A invasão de 2014 permitiu a Putin reprimir o que restava do movimento de protesto Bolotnaya, que abalou Moscou em 2011 e 2012. Mas os anos relativamente calmos que se seguiram à fase quente da guerra na Ucrânia em 2014 e 2015 viram a atenção do público na Rússia mudar novamente para o mercado interno. queixas.

Em 2017 e 2018, as pesquisas de opinião começaram a perceber uma mudança dramática no sentimento público: a demanda por estabilidade estava diminuindo em favor de mudanças políticas. Em 2018, uma pesquisa do Levada Center mostrou que 57% dos entrevistados acreditavam que eram necessárias “mudanças em grande escala” no país. Esse número subiu para 59% no ano seguinte.

Foi também nessa época que Navalny lançou sua campanha presidencial e montou a maior rede de oposição da história recente, abrindo escritórios na maioria das regiões do país. Com medo de seu movimento e de seu potencial Maidan, o Kremlin primeiro eliminou Navalny da corrida presidencial com um pretexto inventado e depois tentou envenená-lo.

A escalada e eventual invasão em grande escala da Ucrânia permitiu a Putin acabar com a oposição russa e remover a ameaça ao seu regime. Isso também se refletiu nas pesquisas de opinião. A parcela de russos que espera mudanças caiu para 47% em 2022 na pesquisa de Levada.

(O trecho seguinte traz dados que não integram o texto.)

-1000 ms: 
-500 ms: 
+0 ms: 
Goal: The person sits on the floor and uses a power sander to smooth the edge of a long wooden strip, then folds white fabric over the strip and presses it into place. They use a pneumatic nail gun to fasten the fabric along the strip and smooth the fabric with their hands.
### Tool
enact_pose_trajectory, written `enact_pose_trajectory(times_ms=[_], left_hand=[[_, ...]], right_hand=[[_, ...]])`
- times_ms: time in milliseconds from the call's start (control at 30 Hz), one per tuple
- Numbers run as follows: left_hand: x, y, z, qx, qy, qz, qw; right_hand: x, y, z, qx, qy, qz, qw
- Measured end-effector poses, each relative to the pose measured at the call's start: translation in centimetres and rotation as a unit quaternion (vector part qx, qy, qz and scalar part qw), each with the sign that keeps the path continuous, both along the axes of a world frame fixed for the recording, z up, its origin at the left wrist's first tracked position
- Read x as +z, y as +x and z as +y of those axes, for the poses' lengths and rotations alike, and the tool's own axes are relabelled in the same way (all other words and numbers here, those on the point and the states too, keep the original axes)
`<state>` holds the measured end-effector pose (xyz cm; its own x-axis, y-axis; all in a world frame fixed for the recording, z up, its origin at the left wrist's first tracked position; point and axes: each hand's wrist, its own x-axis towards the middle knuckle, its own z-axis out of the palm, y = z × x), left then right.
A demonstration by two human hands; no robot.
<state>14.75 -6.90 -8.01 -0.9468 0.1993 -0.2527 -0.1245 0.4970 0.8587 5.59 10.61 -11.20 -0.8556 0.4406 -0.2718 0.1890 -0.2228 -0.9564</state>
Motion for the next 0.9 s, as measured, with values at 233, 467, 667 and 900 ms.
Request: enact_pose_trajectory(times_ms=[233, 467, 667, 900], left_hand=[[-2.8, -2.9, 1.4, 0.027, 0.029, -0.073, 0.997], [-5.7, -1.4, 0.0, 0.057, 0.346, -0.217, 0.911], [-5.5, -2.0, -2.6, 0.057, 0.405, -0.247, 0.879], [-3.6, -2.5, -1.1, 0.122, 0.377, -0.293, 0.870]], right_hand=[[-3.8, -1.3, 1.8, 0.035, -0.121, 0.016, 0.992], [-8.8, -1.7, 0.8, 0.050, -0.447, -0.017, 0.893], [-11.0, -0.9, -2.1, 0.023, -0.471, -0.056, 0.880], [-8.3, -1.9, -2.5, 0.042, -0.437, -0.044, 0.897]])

Hoje, Navalny permanece na prisão, onde está sendo tratado de uma forma que beira a tortura total. Todos os outros políticos importantes da oposição estão presos, em prisão domiciliar ou no exílio. Centenas de milhares de russos anti-Putin fugiram do país, incluindo praticamente todos os jornalistas independentes e a maioria dos ativistas da sociedade civil.

Como resultado, o regime político de Putin parece mais estável do que nunca – mesmo que perca a guerra na Ucrânia. No final das contas, não há nada mais estável do que um regime autoritário isolado sob sanções ocidentais. Irã, Cuba e Coreia do Norte são prova disso.

Uma Rússia hostil e isolada também é boa para os falcões de guerra no Ocidente e na Europa Oriental que promovem políticas de linha dura e militarização. Enquanto isso, grupos de infoguerra pró-ucranianos e comentaristas hawkish no Ocidente estão atacando a oposição russa com um fervor ainda maior do que o regime de Putin, ao mesmo tempo em que pedem a dissolução da Rússia.

Há uma curva de aprendizado íngreme pela frente para os líderes e ativistas russos antes que eles formulem seus interesses genuínos (assim como os da Rússia) e aprendam a diferenciar amigos de inimigos no terrário político do Ocidente sem visão e desorientado da época de Trump e Brexit. A ambigüidade ocidental sobre o futuro da Rússia não ajuda quando se trata de promover sentimentos anti-Putin na Rússia.

Isso explica por que as principais figuras do movimento de Navalny estão mantendo um perfil bastante discreto na mídia ocidental enquanto se concentram no desenvolvimento de uma máquina de propaganda para alcançar o público na Rússia, principalmente via YouTube. Eles também estão tentando relançar a rede regional do movimento, mas não ouviremos muito sobre os avanços por algum tempo, já que hoje em dia o ativista só pode operar na clandestinidade.

Nesse ínterim, com a guerra em andamento, Putin pode se considerar bastante à prova de Maidan.

As opiniões expressas neste artigo são do próprio autor e não refletem necessariamente a posição editorial da Al Jazeera.